Creía que la soledad me gustaba. Y más cuando la asumí hace tiempo. Me encuentro bien. Decido lo que quiero. Y estoy a gusto así.
Pero un día me miré al espejo pensando que me
gustaría de nuevo dejarme algo de barba. Y vi en mis ojos la falta de alegría que
antes tenía. Casi me asustó. Nunca había visto esa mirada mis ojos. No había
nada dentro. Recapacité y antes de seguir afeitándome, tomé mi tiempo en
calcular si eso era de ese día o era de más tiempo.
Los pasos fueron sencillos, dos días antes estuve
ayudando a una chica que me preguntó cómo llegar a la catedral. Yo tenía que ir
hacia allí y le pedí acompañarla sino le molestaba, al contrario, me dijo. Nos
dirigimos y mientras andábamos, tuvimos una conversación sencilla pero
contándonos cosas sin conocernos de nada, hablábamos de nuestras vidas. Bueno
más yo que ella, que sí escuchaba con atención. Y con interés. Que yo le
contara cosas íntimas de mu vida, de mis hijos, de cuanto tiempo llevaba sin
verlos, cuanto hacia que no tenía una conversación con una mujer.
Llegamos a la catedral. Ella quería verla. Y a mí
me encanta, como edificio y con iglesia. Siempre tuvo un encanto muy especial.

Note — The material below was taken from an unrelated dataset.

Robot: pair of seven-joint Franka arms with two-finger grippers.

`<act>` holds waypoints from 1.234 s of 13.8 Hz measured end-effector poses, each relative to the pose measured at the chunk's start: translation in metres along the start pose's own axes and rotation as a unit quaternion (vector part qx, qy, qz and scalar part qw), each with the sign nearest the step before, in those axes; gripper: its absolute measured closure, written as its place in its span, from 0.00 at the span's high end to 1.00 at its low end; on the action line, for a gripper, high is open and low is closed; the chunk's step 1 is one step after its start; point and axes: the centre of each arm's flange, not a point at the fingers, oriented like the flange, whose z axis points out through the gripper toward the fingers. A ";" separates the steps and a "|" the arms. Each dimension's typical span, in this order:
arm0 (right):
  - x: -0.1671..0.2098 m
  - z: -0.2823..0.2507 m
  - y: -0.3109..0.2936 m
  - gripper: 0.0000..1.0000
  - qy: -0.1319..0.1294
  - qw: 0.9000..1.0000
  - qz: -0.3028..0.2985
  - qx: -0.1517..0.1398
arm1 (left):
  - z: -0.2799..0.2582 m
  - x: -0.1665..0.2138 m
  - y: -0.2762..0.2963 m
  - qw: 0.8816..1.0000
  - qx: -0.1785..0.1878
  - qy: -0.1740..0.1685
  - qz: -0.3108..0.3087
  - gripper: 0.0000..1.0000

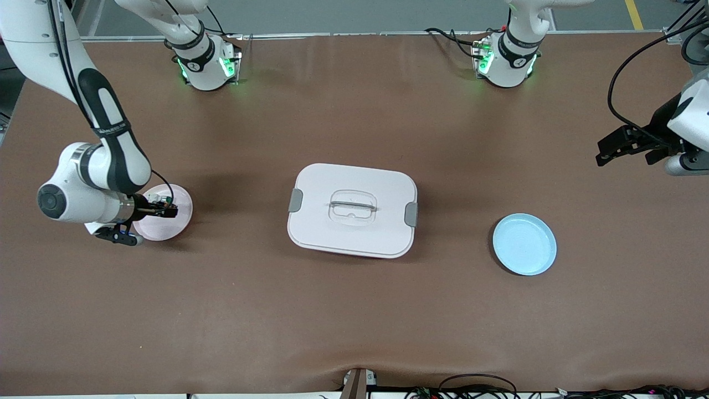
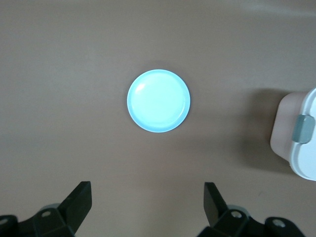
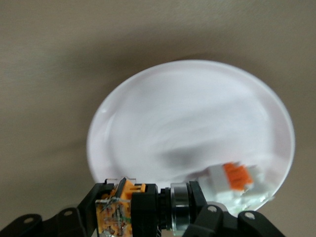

De pequeño era por lo único que iba a misa. Por ver todo por dentro. Y casi
adivinar cómo y quiénes había hecho esas columnas tan grandes y esa pinturas
tan fuertes del juicio final. Hice un poco de anfitrión y cicerone. Ella, muy
atenta a todas mis explicaciones, no dudaba en preguntar cosas y que si yo las sabia,
disfrutábamos escuchándolas.
Llegó su tiempo. Tenía que irse. Le pedí tomar un
café rápido para darle las gracias por escuchar a un viejo contar sus
historias. Creo que ella estaba encantada por oírlas. Pago los cafés. Y se
despidió.
Ahora es cuando me di cuenta de mi soledad. Al
recordar todo lo acontecido, vi la tristeza de mi cara. Que mi soledad no era
asumida y libre. Era impuesta por los silencios de mi vida. Por el alejamiento
paulatino del mundo que me rodeaba. Dejar de estar con los demás.
Dos lágrimas salieron de aquellos ojos sin vida. Y
en el espejo miré para que no sólo fueran dos, tenían que ser todas las lágrimas
que hubieran dentro. Que salieran todas para llevarse la tristeza y la pegaran
en el lavabo. Quería que el sitio que ocupaban se llenará de conversaciones. De
chistes. De besos y abrazos. De tertulias. De café frente de la catedral. De
llamadas de teléfono a mis seres queridos. Que la soledad se llenará de
compañía y alegría..
Ya no me gustaba la soledad. No es buena la
soledad, creo que es la mentira del poco valiente.